- _Required work_: Using the data below, output the first line and every line after it up to and including the line containing "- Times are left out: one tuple", exactly as written and with nothing added.

*** Task input Section Begins ***

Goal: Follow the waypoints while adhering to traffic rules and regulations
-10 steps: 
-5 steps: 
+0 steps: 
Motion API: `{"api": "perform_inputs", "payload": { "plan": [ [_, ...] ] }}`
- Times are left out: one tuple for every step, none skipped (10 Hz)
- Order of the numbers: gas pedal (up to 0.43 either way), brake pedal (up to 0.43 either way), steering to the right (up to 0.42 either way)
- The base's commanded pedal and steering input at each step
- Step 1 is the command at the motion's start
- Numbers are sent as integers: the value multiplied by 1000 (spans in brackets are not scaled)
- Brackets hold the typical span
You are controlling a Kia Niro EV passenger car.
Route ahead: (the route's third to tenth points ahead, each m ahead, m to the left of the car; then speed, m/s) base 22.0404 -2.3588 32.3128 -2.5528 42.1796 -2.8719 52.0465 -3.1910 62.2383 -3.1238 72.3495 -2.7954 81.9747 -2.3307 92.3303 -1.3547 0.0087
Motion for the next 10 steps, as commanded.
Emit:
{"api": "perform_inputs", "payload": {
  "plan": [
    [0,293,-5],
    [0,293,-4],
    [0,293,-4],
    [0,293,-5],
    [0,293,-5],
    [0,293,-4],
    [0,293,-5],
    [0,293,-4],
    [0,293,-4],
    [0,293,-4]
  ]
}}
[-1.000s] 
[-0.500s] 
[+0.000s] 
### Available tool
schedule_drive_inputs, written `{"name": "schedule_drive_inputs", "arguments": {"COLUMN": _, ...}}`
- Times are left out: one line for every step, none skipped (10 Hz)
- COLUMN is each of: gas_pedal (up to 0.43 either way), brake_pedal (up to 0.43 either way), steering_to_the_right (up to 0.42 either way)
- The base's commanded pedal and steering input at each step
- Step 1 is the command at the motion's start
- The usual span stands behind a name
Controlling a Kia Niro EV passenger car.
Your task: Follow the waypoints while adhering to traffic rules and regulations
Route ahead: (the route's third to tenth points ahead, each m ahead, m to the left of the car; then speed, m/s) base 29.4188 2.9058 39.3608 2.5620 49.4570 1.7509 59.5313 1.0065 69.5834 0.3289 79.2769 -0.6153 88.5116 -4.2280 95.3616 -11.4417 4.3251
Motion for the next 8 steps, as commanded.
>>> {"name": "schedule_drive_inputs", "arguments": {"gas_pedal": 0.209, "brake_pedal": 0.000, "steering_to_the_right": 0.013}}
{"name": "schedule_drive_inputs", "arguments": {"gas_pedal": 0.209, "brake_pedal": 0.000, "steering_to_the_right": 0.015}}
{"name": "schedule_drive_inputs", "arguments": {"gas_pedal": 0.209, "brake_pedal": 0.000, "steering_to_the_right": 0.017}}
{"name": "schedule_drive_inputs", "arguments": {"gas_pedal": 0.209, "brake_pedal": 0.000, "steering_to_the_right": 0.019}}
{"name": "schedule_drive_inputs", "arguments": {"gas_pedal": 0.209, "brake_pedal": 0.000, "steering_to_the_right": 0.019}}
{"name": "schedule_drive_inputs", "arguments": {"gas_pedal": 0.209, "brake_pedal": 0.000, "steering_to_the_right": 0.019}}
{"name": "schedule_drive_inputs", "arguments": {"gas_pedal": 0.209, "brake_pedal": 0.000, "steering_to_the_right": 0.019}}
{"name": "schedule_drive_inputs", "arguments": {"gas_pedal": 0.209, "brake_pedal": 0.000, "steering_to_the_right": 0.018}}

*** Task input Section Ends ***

- _Result of this task_:
Goal: Follow the waypoints while adhering to traffic rules and regulations
-10 steps: 
-5 steps: 
+0 steps: 
Motion API: `{"api": "perform_inputs", "payload": { "plan": [ [_, ...] ] }}`
- Times are left out: one tuple for every step, none skipped (10 Hz)

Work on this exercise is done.